───── Source data ─────

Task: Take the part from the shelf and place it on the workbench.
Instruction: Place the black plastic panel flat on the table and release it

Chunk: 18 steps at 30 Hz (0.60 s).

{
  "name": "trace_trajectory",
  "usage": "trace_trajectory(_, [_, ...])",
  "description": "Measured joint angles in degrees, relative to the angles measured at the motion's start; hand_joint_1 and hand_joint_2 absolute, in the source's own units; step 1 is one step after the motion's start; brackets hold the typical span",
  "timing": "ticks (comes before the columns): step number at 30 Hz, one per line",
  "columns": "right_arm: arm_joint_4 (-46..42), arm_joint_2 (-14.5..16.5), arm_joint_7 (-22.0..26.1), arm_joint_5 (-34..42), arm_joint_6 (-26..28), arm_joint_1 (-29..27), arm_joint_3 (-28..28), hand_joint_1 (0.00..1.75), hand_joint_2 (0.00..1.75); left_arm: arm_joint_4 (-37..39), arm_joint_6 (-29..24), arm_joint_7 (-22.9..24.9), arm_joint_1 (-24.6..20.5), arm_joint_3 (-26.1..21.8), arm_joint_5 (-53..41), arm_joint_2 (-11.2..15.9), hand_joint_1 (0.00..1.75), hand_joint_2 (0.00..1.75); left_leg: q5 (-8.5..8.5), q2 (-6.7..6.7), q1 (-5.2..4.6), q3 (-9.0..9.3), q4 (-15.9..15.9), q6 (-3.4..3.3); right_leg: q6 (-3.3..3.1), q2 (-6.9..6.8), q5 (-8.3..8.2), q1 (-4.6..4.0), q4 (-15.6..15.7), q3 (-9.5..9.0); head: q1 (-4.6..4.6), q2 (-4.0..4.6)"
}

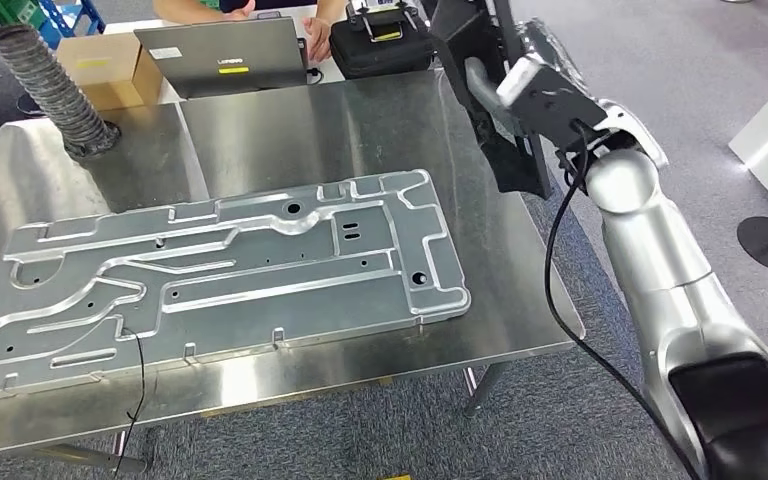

─────

Everything in the listing above must be restated word for word, except the images.

**Task output**
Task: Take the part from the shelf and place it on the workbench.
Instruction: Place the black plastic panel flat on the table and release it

Chunk: 18 steps at 30 Hz (0.60 s).

{
  "name": "trace_trajectory",
  "usage": "trace_trajectory(_, [_, ...])",
  "description": "Measured joint angles in degrees, relative to the angles measured at the motion's start; hand_joint_1 and hand_joint_2 absolute, in the source's own units; step 1 is one step after the motion's start; brackets hold the typical span",
  "timing": "ticks (comes before the columns): step number at 30 Hz, one per line",
  "columns": "right_arm: arm_joint_4 (-46..42), arm_joint_2 (-14.5..16.5), arm_joint_7 (-22.0..26.1), arm_joint_5 (-34..42), arm_joint_6 (-26..28), arm_joint_1 (-29..27), arm_joint_3 (-28..28), hand_joint_1 (0.00..1.75), hand_joint_2 (0.00..1.75); left_arm: arm_joint_4 (-37..39), arm_joint_6 (-29..24), arm_joint_7 (-22.9..24.9), arm_joint_1 (-24.6..20.5), arm_joint_3 (-26.1..21.8), arm_joint_5 (-53..41), arm_joint_2 (-11.2..15.9), hand_joint_1 (0.00..1.75), hand_joint_2 (0.00..1.75); left_leg: q5 (-8.5..8.5), q2 (-6.7..6.7), q1 (-5.2..4.6), q3 (-9.0..9.3), q4 (-15.9..15.9), q6 (-3.4..3.3); right_leg: q6 (-3.3..3.1), q2 (-6.9..6.8), q5 (-8.3..8.2), q1 (-4.6..4.0), q4 (-15.6..15.7), q3 (-9.5..9.0); head: q1 (-4.6..4.6), q2 (-4.0..4.6)"
}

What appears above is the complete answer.